Он сказал правду. Театр был для него единственной отрадой в жизни, утешением, защитой от отчаяния. Парень словно стоял под чужим окном и глядел на иную жизнь – яркую, возвышенную, богатую страстями, порой жестокую и кровавую, но никогда не скучную. И люди на сцене говорили особым языком: звучным, стройно-размеренным, изысканным, без невнятного бормотания и грубой брани.
Сколько раз бездомный юнец, забираясь на ночевку в кусты между заборами, пробовал перед сном переложить на этот удивительный язык то, что слышал днем: льстивые речи кабатчика перед зашедшим в его заведение десятником стражи, ссору шлюх из-за богатого гостя, похвалы, которые рыночный торговец рассыпает своему товару…

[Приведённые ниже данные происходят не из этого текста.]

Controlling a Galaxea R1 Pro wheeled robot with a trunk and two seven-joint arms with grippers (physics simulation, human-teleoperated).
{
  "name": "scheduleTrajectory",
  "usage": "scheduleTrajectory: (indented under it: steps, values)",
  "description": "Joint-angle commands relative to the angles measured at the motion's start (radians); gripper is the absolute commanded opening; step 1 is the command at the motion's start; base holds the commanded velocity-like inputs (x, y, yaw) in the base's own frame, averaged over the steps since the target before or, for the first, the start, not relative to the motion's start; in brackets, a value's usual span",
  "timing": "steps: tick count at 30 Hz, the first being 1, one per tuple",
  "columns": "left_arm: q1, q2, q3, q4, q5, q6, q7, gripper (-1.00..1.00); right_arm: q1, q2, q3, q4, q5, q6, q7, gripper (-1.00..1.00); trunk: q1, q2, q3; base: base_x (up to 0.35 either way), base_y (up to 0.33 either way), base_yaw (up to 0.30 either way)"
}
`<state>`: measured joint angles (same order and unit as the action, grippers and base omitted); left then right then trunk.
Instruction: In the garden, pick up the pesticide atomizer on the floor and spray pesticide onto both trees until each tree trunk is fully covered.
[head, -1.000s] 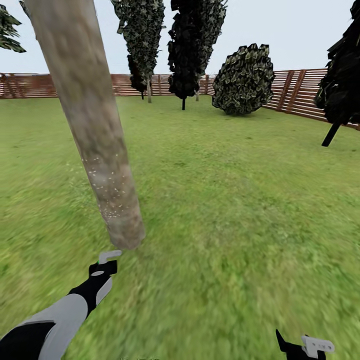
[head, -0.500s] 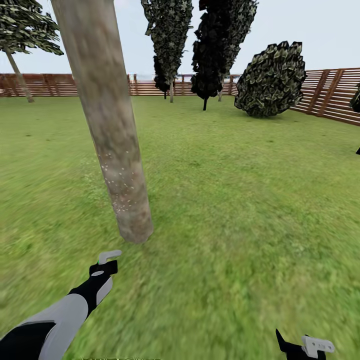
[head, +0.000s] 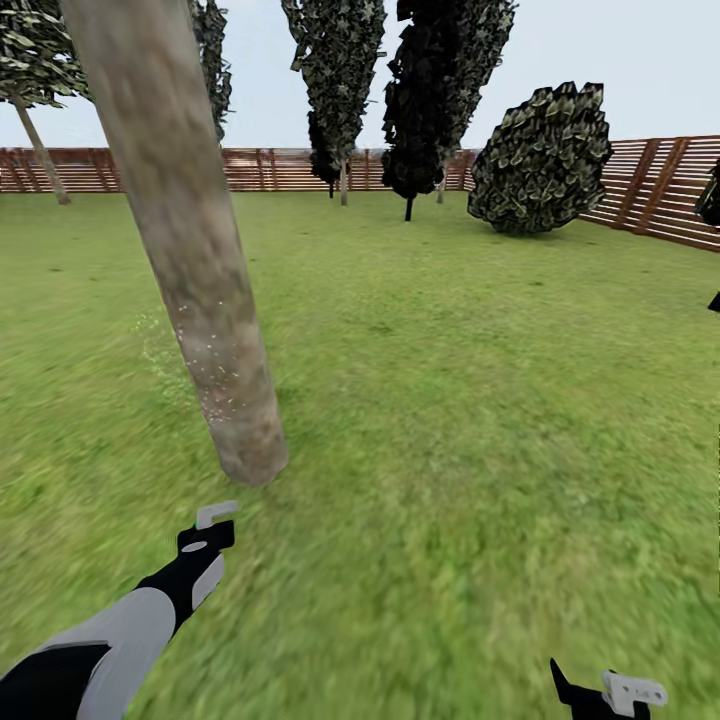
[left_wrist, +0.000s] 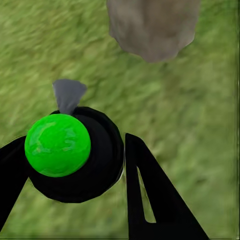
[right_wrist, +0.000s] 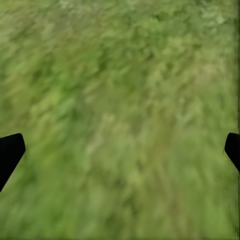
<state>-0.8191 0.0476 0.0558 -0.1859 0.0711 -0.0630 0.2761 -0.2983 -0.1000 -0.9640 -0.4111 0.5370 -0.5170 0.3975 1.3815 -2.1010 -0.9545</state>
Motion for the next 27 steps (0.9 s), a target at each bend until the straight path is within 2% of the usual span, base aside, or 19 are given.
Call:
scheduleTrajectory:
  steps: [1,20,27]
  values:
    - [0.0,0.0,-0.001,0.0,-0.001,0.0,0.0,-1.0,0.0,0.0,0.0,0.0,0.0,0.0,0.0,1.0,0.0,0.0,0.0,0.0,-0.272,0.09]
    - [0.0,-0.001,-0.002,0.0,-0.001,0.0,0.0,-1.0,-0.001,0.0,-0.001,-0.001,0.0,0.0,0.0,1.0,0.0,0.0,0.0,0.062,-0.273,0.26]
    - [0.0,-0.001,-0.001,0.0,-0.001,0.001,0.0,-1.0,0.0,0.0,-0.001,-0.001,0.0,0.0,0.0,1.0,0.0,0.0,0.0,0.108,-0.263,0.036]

– Ответ королевской любовницы можешь сочинить? – уважительно спросил Афтан.
– Сейчас, – кивнул Мирвик. Сдвинул брови и выдал, почти не раздумывая:
Пусть подмастерье в ювелирной лавке
Любуется огранкою рубинов.
Пусть менестрель с поклоном получает
Парчовый кошелек за мадригал.
Пусть восхищается придворный лекарь
Тем, как бела от притираний кожа.
Для сброда – хлам! Король ни с кем не делит
Улыбку, юность, нежность и любовь…
Актеры взвыли, стуча друг друга по плечам.
– Нет, как Джалена это отчеканит! – заорал комик.
– «Для сброда – хлам!» – процитировал великий Раушарни, вложив в эти три слова такую силу презрения, что даже Мирвик вздрогнул.
– Кто-нибудь догадался это записать?! – вскинулся Лейфати.
– Пишу, – отозвался Ларш, быстро водя пером по бумаге.
– Ты – наш, парень! – торжественно произнес Раушарни. – Ты – человек театра. Мне плевать, что там у тебя вышло с судьей. Ты чувствуешь сцену и сумеешь жить по ее законам. Будет нам занавес, не будет – ты уже в труппе и на жалованье!
– Будет занавес, – быстро вставил Ларш. – Не отстану от тетки…
– А теперь надо про угрозы королевы, – напомнил «воин».
– Сделаем! – Мирвик глотнул вина. Внезапно его физиономия расплылась в глуповато-счастливой улыбке. Он обернулся к Спруту. – А ведь если бы не господин, загребли бы меня сегодня «крабы», чтоб их всех Болотная Хозяйка в один мешок – да в…
– Стой! – с внезапной суеверной тревогой перебил его Ларш. – Стой, всех-то «крабов» не кляни!..
Строгий зеленый взор, сердитые морщинки на лбу, гневная речь:
– Так ты ничего не понял, мальчишка?.. Что ж, ты нуждаешься в хорошем уроке. Клянусь Безымянными, ты его получишь! Любая должность, лишь бы на суше, так? Отлично. С завтрашнего дня будешь зачислен в городскую стражу. Рядовым «крабом».
Что за дурацкие шутки приплел дядя к серьезному разговору?..
Но зеленые глаза смотрят жестко и неумолимо:
– И я не забуду предупредить почтенного Джанхашара, чтоб не давал тебе поблажки!
Да что ж это он… неужели серьезно?!
Такого не бывает. Не может Сын Клана, высокородный Спрут, тащить в тюрьму пойманного вора или устраивать обыск в грязном притоне! Худшего позора для своей крови даже измыслить нельзя! Да как после такого глядеть в глаза родным?..
Ларш уже готов был взмолиться: «Дядя, но как же, стыдно ведь!»
Но не успел: Ульфанш заговорил спокойно, даже мягко:
– Разумеется, тебе не обязательно рыться в городском мусоре. Место второго помощника на «Плавнике» свободно. Ты можешь занять его – и забудем об этой беседе…
Ах, вот оно что! Дядя не ожидает, что племянник и в самом деле наденет черно-синюю перевязь и отправится патрулировать городские улицы! Это ловушка для труса… чтобы заставить его выйти в море и тем поддержать честь Клана Спрута!
Ларш словно со стороны услышал свой веселый, приветливый голос:
– Зачем же? Я благодарен тебе, дядя. Завтра же явлюсь к почтенному Джанхашару, чтобы принять должность. Вот только один вопрос… Тетушка завтра звала меня к обеду. Приглашение еще в силе – или грязному «крабу» не место за столом Хранителя города?..
– Стой! – с внезапной суеверной тревогой перебил Ларш Мирвика. – Стой, всех-то «крабов» не кляни! С сегодняшнего дня я тоже служу в аршмирской страже. Тоже «краб», вот такие дела…
Актеры вежливо посмеялись, чтобы не обидеть высокородного господина, неудачно пошутившего. А Спрут, глядя прямо перед собой, сказал очень серьезно:
– И если в первый день моей службы в городе стало одним вором меньше… может, это хорошая примета, а?